Terminate with CTRL-C.

Let Agents Extend the Pipeline​

Now instruct your coding agent to extend messenger.sqrl. For example:

"Add an endpoint that returns the total message count and the timestamp of the most recent message. Include test coverage."

The agent should modify messenger.sqrl and iterate using the test command:

docker run -it --rm -v $PWD:/build datasqrl/cmd test messenger-test-package.json

This feedback loop is how DataSQRL guides agents toward correct solutions. The test command:

  • Compiles the SQRL script and validates semantics
  • Runs the pipeline in simulation with timestamp-accurate event replay
  • Compares results against snapshot expectations

The first time a new test runs, it creates a snapshot. Subsequent runs validate against that snapshot.

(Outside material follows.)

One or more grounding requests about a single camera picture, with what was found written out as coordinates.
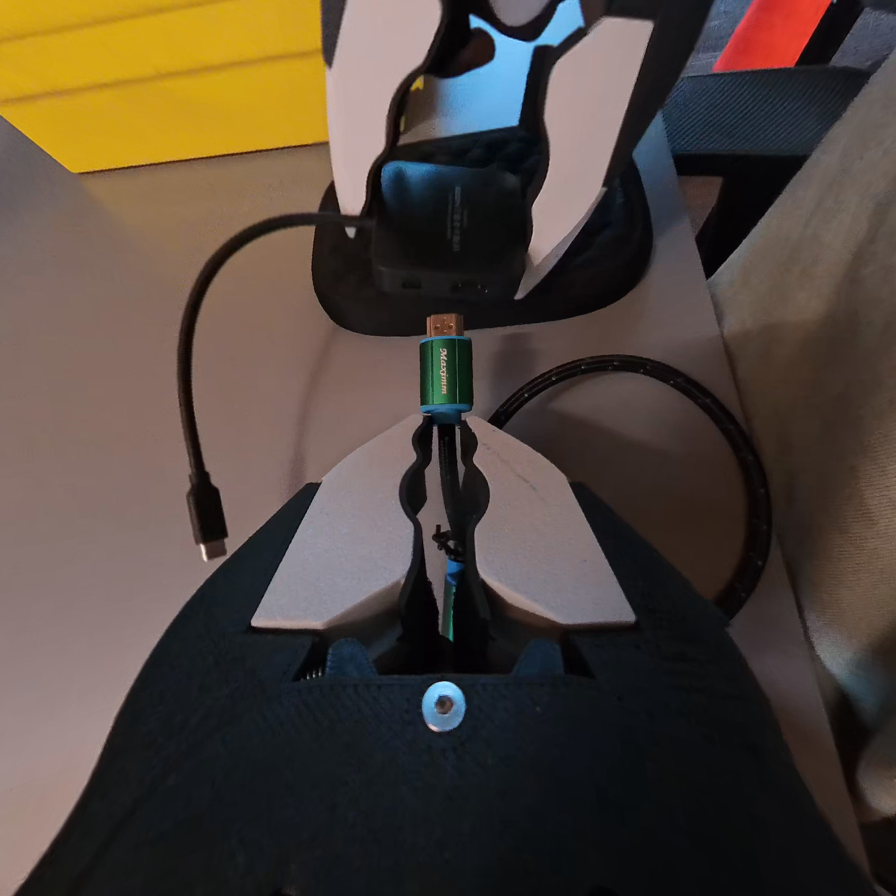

When tests fail, the compiler provides actionable error messages that help agents refine their solution.

A correct implementation might look like:

TotalMessages := SELECT COUNT(*) as num_messages, MAX(message_time) as latest_timestamp
FROM Messages LIMIT 1;

Add Real-Time Subscriptions​

Ask your agent to add a subscription for error messages:

"Add a subscription that pushes messages containing the word 'error' to consumers in real-time."

The agent should add something like:

AlertMessages := SUBSCRIBE SELECT * FROM Messages WHERE LOWER(message) LIKE '%error%';

Run the production version to test subscriptions:

docker run -it --rm -p 8888:8888 -p 8081:8081 -v $PWD:/build datasqrl/cmd run messenger-prod-package.json

In GraphiQL, start a subscription:

subscription {
AlertMessages {
uuid
message
message_time
}
}

In a new browser tab, add an error message:

mutation {
Messages(event: {message: "I found an ERROR! Oh no"}) {
message_time
}
}

The subscription tab should show the message pushed through in real-time.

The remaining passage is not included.